## Data section

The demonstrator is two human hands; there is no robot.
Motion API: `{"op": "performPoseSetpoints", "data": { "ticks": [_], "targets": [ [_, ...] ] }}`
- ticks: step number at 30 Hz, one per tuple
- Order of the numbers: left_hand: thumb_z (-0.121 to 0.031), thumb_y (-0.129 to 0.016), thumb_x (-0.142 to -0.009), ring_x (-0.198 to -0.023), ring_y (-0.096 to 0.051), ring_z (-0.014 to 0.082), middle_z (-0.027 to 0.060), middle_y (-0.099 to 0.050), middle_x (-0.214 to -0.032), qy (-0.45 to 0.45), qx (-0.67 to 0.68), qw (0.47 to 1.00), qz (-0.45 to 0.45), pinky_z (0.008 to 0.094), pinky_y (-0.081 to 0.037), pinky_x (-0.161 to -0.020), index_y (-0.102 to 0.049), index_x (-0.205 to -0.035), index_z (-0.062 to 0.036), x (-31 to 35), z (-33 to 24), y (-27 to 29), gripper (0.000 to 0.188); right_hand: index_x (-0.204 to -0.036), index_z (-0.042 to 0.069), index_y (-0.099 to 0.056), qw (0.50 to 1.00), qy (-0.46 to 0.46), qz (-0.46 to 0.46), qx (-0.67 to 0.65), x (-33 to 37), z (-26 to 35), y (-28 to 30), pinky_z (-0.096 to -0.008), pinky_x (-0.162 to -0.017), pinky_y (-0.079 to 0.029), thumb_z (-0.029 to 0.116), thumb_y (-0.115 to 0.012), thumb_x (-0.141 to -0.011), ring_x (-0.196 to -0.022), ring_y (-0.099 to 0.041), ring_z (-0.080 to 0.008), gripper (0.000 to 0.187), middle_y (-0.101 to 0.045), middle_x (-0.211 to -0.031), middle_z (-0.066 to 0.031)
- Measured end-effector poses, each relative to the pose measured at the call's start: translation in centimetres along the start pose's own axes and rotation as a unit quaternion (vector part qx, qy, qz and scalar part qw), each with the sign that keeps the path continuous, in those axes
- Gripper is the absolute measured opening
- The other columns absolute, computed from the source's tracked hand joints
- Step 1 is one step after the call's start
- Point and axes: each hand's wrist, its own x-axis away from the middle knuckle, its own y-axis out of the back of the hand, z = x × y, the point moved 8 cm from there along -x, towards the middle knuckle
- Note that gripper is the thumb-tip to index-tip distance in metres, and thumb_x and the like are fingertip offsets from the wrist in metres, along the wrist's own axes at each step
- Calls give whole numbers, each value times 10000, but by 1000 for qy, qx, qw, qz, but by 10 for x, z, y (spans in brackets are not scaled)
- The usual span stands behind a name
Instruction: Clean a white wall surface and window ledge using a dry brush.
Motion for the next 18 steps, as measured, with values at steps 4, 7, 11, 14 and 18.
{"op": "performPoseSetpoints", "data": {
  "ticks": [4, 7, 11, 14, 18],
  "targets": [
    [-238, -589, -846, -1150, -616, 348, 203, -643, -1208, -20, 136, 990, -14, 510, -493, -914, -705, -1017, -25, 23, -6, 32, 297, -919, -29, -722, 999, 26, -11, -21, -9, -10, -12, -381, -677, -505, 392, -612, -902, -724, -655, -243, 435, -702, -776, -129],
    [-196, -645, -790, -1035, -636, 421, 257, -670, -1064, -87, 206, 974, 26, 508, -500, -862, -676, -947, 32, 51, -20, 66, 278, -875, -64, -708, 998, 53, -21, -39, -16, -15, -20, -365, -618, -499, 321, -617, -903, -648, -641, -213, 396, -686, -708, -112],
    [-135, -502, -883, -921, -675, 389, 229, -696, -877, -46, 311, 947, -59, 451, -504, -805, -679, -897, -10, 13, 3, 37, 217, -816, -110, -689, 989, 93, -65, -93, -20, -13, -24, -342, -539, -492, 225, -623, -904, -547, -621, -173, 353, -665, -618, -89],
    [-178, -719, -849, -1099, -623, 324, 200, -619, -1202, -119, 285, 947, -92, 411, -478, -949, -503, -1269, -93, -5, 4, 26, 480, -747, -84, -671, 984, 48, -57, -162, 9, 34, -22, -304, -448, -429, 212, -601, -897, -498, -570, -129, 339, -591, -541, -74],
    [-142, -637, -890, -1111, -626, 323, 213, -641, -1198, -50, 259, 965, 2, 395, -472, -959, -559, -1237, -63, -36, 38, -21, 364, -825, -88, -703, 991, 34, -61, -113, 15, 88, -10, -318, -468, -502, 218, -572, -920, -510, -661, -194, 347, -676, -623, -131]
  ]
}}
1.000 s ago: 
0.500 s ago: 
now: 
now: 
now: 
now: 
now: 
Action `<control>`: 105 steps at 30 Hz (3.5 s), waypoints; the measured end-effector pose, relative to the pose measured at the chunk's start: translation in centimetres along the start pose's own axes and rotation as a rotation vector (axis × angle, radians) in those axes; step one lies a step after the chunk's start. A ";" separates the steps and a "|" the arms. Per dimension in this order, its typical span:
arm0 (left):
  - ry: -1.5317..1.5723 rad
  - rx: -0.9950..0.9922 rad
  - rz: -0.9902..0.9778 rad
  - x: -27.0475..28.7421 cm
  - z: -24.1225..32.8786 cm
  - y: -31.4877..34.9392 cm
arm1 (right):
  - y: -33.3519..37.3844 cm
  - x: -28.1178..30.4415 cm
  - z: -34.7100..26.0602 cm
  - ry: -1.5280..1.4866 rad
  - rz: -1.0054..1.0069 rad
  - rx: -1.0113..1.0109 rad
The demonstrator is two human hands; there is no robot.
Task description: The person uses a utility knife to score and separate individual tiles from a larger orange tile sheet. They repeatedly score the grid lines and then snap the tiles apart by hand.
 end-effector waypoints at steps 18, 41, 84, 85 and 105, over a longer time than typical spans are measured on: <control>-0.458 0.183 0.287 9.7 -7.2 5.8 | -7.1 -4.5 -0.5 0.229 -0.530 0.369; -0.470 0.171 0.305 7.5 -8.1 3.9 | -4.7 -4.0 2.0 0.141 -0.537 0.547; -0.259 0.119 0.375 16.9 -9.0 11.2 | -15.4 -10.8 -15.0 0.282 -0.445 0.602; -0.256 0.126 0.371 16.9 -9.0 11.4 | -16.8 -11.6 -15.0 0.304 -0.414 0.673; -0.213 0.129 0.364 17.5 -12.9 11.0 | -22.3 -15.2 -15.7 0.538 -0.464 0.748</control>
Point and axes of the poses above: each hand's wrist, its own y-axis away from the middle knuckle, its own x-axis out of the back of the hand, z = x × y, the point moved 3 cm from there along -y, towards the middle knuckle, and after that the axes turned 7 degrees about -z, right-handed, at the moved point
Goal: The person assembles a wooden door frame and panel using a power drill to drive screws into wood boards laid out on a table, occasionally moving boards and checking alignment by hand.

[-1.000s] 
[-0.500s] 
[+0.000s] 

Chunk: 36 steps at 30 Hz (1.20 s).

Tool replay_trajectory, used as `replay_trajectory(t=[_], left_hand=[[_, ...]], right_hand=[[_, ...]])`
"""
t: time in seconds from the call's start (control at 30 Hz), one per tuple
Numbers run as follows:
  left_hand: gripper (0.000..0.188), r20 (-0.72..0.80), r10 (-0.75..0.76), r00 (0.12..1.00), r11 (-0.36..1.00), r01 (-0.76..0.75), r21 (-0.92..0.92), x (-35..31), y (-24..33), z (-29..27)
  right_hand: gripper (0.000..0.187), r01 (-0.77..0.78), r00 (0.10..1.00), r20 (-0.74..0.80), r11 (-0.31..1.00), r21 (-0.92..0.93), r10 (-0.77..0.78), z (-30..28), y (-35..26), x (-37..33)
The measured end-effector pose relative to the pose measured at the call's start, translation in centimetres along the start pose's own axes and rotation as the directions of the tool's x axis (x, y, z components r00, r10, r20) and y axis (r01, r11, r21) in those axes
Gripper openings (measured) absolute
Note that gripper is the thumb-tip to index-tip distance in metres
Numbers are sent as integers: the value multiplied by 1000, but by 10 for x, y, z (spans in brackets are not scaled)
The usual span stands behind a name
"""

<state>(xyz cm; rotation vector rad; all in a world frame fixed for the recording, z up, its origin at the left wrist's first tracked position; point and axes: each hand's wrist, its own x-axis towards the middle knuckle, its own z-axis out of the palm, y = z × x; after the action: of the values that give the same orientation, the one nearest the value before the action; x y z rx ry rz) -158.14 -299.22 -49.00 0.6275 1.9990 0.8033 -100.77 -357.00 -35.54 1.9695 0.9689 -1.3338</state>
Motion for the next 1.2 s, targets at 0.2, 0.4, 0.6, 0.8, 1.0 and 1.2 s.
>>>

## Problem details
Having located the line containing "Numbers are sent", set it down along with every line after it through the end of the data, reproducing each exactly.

## Exercise solution
Numbers are sent as integers: the value multiplied by 1000, but by 10 for x, y, z (spans in brackets are not scaled)
The usual span stands behind a name
"""

<state>(xyz cm; rotation vector rad; all in a world frame fixed for the recording, z up, its origin at the left wrist's first tracked position; point and axes: each hand's wrist, its own x-axis towards the middle knuckle, its own z-axis out of the palm, y = z × x; after the action: of the values that give the same orientation, the one nearest the value before the action; x y z rx ry rz) -158.14 -299.22 -49.00 0.6275 1.9990 0.8033 -100.77 -357.00 -35.54 1.9695 0.9689 -1.3338</state>
Motion for the next 1.2 s, targets at 0.2, 0.4, 0.6, 0.8, 1.0 and 1.2 s.
>>>

The exercise ends with this answer.